Y antes de que el Nara abriera la boca y dijera nada, a espaldas del Akimichi se escuchó la ruidosa y estruendosa voz de Uzumaki Naruto, quien captando la atención de ambos los hizo voltear justo en el momento preciso en que aparecía en las escaleras en compañía de Temari, dándole de inmediato a Chouji la respuesta a lo que Shikamaru había estado a punto de ir a hacer.

―¡…y entonces fue cuando me di cuenta de que había dejado a Gama chan en casa, dattebayo! ―prácticamente gritaba el ojiazul haciendo un amplio movimiento con sus manos, caminando a medio paso rezagado de la rubia quien negando con un suave movimiento de cabeza le respondió.
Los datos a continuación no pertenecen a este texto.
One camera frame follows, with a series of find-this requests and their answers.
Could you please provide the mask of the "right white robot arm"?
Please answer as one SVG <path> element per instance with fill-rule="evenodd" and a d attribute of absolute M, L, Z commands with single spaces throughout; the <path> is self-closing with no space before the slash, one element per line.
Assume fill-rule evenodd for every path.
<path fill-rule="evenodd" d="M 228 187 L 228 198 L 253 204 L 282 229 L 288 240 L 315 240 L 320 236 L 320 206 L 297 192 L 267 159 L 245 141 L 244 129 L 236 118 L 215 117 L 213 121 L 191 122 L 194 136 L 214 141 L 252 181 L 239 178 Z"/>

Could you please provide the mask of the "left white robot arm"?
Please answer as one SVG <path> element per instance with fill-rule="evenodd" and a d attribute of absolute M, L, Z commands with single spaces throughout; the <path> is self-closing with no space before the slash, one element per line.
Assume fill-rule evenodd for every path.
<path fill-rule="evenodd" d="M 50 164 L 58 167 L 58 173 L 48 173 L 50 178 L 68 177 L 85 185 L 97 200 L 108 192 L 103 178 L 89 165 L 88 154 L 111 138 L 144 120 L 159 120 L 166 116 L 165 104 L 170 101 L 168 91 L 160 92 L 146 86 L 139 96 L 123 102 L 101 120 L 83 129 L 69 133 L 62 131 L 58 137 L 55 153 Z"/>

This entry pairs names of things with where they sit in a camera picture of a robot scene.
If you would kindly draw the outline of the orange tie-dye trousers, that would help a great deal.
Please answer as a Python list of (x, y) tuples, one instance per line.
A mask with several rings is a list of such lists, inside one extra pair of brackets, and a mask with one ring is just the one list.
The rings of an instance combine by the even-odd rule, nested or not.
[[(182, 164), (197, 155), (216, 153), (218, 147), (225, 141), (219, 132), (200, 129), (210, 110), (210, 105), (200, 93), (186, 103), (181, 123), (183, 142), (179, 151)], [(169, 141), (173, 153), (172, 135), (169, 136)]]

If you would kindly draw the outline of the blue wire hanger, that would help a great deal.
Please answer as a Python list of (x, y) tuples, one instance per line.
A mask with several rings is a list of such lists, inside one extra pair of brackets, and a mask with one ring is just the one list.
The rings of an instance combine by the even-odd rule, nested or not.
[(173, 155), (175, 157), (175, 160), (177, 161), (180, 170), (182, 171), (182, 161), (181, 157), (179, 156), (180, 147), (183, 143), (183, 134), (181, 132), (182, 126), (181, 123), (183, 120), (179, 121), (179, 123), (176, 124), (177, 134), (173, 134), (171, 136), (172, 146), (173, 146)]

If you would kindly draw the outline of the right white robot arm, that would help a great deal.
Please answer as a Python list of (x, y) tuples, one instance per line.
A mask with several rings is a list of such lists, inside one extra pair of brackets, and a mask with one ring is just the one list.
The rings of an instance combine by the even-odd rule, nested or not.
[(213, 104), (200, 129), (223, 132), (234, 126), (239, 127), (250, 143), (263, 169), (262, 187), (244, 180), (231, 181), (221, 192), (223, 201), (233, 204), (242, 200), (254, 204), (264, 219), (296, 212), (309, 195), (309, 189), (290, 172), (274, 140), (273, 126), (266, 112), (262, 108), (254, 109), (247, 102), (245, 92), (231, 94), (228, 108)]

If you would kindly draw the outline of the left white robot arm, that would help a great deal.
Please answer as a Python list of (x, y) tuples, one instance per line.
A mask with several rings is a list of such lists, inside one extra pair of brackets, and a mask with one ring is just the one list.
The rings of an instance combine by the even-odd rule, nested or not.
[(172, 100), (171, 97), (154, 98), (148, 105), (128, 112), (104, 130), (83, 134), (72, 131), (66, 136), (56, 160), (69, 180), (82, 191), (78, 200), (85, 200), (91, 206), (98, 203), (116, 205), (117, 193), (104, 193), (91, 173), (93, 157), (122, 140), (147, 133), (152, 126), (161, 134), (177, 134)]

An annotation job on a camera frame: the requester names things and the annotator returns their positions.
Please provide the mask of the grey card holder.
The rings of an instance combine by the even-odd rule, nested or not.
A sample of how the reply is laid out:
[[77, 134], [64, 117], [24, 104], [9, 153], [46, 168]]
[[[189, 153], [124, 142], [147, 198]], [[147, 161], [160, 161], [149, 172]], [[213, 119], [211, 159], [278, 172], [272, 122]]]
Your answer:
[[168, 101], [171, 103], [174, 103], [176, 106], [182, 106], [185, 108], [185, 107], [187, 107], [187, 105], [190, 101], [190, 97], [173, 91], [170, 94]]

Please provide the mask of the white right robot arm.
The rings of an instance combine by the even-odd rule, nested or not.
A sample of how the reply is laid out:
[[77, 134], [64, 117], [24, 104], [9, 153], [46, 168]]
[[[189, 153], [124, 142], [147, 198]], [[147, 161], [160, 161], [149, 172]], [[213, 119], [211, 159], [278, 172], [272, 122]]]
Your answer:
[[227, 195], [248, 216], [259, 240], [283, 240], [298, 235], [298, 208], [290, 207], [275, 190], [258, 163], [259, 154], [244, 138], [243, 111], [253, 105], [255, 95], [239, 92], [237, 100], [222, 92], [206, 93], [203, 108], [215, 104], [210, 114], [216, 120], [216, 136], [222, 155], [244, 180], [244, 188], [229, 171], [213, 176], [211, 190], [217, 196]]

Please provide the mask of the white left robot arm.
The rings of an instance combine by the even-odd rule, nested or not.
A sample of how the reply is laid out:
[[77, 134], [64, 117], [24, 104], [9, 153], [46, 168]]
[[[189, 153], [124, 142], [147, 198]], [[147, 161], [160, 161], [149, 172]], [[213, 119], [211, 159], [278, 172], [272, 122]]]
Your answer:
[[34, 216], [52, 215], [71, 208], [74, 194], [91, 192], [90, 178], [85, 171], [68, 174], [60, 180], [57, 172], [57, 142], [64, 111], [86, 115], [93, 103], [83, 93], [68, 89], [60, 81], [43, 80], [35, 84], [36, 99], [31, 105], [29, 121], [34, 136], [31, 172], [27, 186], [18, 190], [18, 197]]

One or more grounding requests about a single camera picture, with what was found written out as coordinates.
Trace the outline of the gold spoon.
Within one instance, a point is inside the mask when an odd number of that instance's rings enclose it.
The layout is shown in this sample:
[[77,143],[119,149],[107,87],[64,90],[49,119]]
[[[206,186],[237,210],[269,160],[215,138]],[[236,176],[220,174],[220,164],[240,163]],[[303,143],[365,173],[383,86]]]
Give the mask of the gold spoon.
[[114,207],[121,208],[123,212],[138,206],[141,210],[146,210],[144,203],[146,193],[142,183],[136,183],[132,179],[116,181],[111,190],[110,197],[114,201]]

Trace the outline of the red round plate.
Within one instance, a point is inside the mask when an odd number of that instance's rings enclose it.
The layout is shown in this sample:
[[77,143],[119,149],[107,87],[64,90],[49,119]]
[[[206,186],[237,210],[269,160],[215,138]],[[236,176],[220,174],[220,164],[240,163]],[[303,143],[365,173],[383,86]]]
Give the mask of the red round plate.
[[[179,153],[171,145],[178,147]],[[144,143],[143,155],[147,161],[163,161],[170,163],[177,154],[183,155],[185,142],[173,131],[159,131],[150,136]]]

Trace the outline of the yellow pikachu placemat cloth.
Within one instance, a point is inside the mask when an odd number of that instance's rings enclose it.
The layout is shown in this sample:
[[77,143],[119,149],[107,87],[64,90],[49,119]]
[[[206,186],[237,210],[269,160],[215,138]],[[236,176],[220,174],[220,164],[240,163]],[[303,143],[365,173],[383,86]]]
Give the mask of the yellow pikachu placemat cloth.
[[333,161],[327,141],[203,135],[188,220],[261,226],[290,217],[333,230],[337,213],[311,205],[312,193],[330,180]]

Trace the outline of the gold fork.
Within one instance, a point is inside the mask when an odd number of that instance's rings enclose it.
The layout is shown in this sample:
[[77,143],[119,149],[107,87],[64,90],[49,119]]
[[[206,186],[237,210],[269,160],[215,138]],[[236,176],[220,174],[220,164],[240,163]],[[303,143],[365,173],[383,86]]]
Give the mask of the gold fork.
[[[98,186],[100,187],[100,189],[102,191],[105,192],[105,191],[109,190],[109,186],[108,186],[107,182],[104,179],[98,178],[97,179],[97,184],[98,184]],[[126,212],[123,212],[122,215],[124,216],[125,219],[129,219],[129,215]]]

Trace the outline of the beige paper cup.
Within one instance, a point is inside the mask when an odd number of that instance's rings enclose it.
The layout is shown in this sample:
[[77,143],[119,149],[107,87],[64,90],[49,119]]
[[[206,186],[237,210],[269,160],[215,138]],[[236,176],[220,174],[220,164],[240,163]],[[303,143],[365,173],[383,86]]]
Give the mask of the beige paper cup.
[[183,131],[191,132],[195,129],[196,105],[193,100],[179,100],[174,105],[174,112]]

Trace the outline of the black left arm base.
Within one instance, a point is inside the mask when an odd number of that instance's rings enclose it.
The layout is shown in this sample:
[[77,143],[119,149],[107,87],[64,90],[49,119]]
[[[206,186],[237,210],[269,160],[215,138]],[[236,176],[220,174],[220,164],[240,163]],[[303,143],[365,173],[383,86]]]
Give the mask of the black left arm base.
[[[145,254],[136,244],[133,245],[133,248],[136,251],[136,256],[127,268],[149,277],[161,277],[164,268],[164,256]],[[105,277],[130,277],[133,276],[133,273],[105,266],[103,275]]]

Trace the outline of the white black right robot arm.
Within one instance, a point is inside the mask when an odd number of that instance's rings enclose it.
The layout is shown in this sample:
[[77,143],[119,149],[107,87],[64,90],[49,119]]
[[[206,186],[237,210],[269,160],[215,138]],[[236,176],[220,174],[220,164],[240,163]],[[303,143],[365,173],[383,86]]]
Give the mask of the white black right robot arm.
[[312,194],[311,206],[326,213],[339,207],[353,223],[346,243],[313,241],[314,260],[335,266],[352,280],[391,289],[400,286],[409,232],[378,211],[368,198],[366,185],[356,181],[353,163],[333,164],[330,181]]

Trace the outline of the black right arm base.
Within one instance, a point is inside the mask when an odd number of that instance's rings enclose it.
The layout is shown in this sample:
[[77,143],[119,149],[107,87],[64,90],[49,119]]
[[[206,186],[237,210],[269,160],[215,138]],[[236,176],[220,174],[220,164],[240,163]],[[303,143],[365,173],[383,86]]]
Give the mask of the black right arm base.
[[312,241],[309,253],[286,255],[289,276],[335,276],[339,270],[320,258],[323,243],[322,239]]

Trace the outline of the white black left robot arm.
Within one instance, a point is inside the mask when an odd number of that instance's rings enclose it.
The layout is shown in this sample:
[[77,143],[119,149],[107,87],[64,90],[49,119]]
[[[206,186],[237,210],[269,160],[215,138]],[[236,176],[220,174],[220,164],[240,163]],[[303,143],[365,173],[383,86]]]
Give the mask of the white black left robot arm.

―Para la próxima asegúrate de llevar el dinero antes de pedir tanto ramen. No dudo que nos pagues, pero por tu descuido he descompletado lo de la mesada ―le reprendió suavemente ella, deteniéndose en el descanso a mitad de las escaleras para mirarle ceñuda, y sonriéndose avergonzado el Uzumaki se rascó la cabeza de forma distraída.

―Gomenasai Temari chan, ¡prometo que no va a volver a suceder! ―dijo casi con un poco más de entusiasmo y al ver a la de coletas sonreír ligeramente, Shikamaru sintió de nuevo aquella punzada de celos que cuando la vio saludando a Sasori la tarde anterior…

―Más te vale ―le amenazó ella con tranquilidad ajena al público que la observaba más poco antes de reemprender su camino, por mera inercia levantó la mirada y al encontrarse con los negros ojos de Shikamaru puestos sobre ella, aquella efímera sonrisa que le había regalado al rubiales se congeló en sus labios. ―Shikamaru… ―sorprendida balbuceó y el pelinegro manteniéndose completamente serio le saludó.

―Ohayo ―dijo y como Chouji intuía que su mejor amigo requeriría de cierta privacidad, rápidamente improvisó.

―¡Oi, Naruto! ¿Me acompañas a la cafetería por unas papas? Según me dijeron, ya hay unas con sabor a ramen ―dijo el de huesos anchos bajando a toda prisa las escaleras y agarrando al rubiales del brazo para llevárselo…

―¡Chouji espera, él lleva mi mochila! ―gritó la jefa de grupo haciendo ademán de detenerlos pero el Akimichi fue inesperadamente más rápido y desapareció arrastrando al otro que no pudo hacer nada para evitarlo.

―Déjalos, seguro llegan antes que el maestro ―sugirió con calma Shikamaru, bajando las escaleras con paso lento y aunque ella abrió la boca para decirle algo, el muchacho inquieto como estaba la interrumpió. ―No sabía que te llevabas tan bien con Naruto ―le dijo, sin poder mantener a raya esos celos suyos que repentinamente estaban aflorando, y aunque ella bien pudo haberle dicho que aquello no le importaba, aunque un tanto de mala gana le respondió.

―Es muy buen amigo de Gaara, además somos prácticamente vecinos ―le dijo sin querer darle tanta importancia, desviando la mirada escaleras abajo quizás considerando ir detrás de sus compañeros para recuperar sus pertenencias.

―¿Entonces no es la primera vez que llegan juntos a la escuela? ―preguntó entonces el Nara, queriendo sonar lo menos interesado posible a pesar de saber que el solo hecho de preguntar lo estaba delatando; y aunque Temari lo miró entonces de forma escrutadora, casi como si estuviera evaluándolo a él o a lo que fuera que estuviera a punto de responderle, al escuchar pasos al pie de las escaleras le cambió el tema de conversación.

―Es el profesor, anda no te quedes ahí parado y vamos al laboratorio ―dijo y sin esperarlo la rubia de cuatro coletas subió el último tramo de las escaleras, dejando a Shikamaru quizás un poco más frustrado.